Work instructions :: Below are entries; repeat exactly, and nothing else, the lines from the one holding "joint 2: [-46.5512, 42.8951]" through the one holding "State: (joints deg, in", inclusive. Leave the pictures out.

::: Excerpted records

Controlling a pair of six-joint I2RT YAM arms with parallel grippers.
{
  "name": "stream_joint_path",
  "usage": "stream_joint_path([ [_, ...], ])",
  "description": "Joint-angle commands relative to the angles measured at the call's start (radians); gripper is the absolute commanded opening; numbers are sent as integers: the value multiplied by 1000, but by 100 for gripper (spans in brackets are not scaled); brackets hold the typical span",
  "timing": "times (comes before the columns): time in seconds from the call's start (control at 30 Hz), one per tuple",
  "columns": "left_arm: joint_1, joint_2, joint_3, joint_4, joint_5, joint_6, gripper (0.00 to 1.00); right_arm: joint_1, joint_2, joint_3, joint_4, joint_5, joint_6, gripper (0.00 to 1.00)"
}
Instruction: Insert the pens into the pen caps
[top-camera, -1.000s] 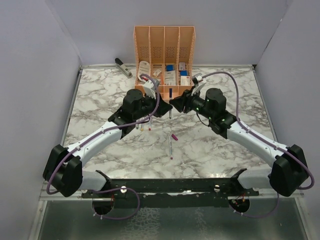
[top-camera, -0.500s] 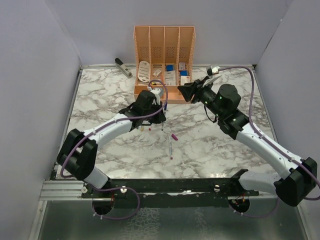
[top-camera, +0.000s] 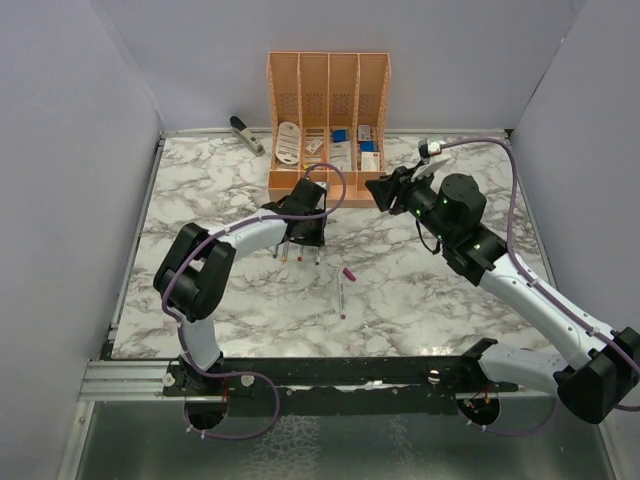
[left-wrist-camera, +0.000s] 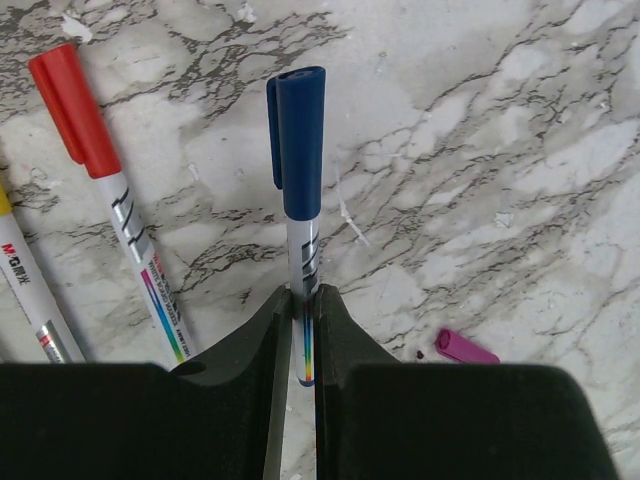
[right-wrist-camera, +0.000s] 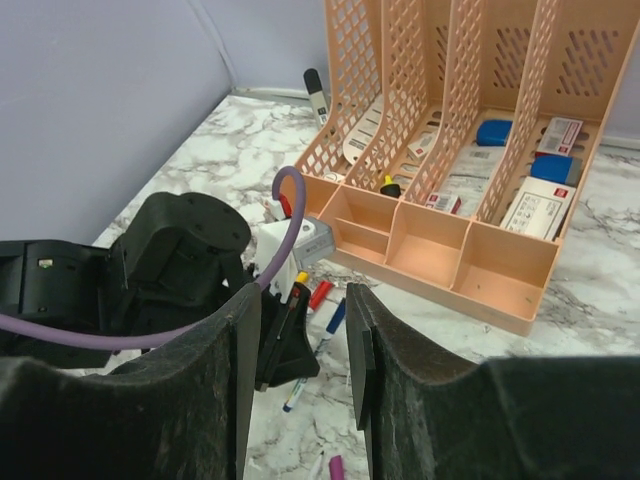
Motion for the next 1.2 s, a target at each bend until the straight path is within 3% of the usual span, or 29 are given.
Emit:
stream_joint_path([
  [0.0,16,23,35,-35,-57,-13,0,1,-32,-31,-44,36,-9,39],
  [0.27,27,65,61,-56,-71,-12,0,1,-45,-53,-67,22,16,39],
  [0.83,29,82,74,-57,-69,-21,33,1,-57,-70,-71,1,53,39],
  [1.17,29,49,92,-55,-71,-18,36,1,-66,-84,-73,44,49,39],
])
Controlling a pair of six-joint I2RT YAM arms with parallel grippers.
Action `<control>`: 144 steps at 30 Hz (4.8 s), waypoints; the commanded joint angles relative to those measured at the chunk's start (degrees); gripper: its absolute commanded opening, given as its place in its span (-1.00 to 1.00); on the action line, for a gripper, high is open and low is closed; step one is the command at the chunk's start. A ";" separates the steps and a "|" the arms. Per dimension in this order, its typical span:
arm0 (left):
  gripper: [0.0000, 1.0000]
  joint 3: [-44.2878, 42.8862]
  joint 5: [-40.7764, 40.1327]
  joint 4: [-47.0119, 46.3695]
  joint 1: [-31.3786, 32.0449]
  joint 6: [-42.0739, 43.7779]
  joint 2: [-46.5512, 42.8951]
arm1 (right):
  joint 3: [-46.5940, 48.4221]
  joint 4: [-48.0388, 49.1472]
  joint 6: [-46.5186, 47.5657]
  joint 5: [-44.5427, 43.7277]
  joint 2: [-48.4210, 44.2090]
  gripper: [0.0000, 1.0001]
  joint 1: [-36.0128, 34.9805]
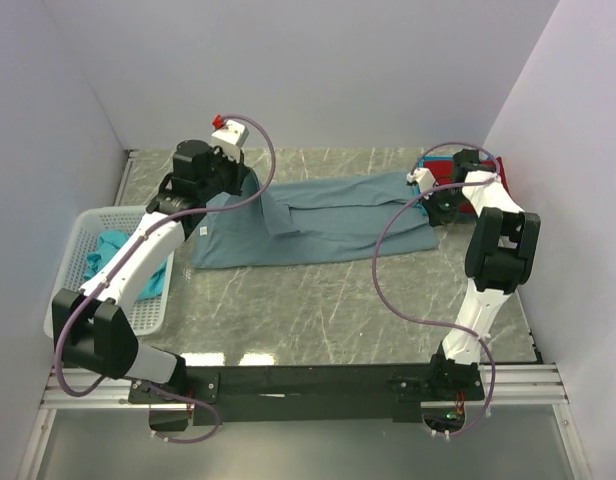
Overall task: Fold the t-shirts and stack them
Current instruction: Fold the tshirt
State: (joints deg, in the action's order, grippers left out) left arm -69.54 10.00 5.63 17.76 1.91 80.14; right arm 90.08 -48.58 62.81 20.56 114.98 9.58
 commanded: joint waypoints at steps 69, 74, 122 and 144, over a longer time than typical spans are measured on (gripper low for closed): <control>-0.99 2.30 -5.08 -0.71 -6.77 -3.49 -1.48 | 9.06 11.48 -23.06 -10.10 4.82 -0.13 -5.54; -0.99 0.20 -4.90 -0.18 -6.77 -2.97 1.24 | 4.41 12.89 -25.54 -6.86 -0.88 -0.10 -5.54; -0.99 -24.15 -9.65 6.50 -8.26 2.31 31.90 | -10.28 14.92 -26.33 4.49 -13.11 0.01 -5.54; -0.99 -31.54 -9.82 6.85 -10.29 0.28 45.90 | -10.72 14.39 -26.07 6.69 -13.20 0.03 -5.80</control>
State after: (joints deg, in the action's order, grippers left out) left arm -98.45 0.47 13.23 7.53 3.20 125.64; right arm 79.88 -34.28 36.88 26.24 103.59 4.25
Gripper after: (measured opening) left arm 0.012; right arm 0.513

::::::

Response to this exercise ::
  joint 2: [-46.5512, 42.8951]
arm1 (right):
  joint 3: [-46.5940, 48.4221]
  joint 4: [-48.0388, 49.1472]
  joint 6: [-46.5186, 47.5657]
  joint 5: [-44.5427, 43.7277]
  joint 2: [-48.4210, 44.2090]
  gripper: [0.0000, 1.0001]
  joint 1: [-36.0128, 34.9805]
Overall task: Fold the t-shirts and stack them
Current instruction: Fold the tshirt
State: (joints deg, in the action's order, grippers left out) left arm -69.54 10.00 5.63 17.76 1.91 80.14; right arm 90.08 -48.58 62.81 20.56 114.98 9.58

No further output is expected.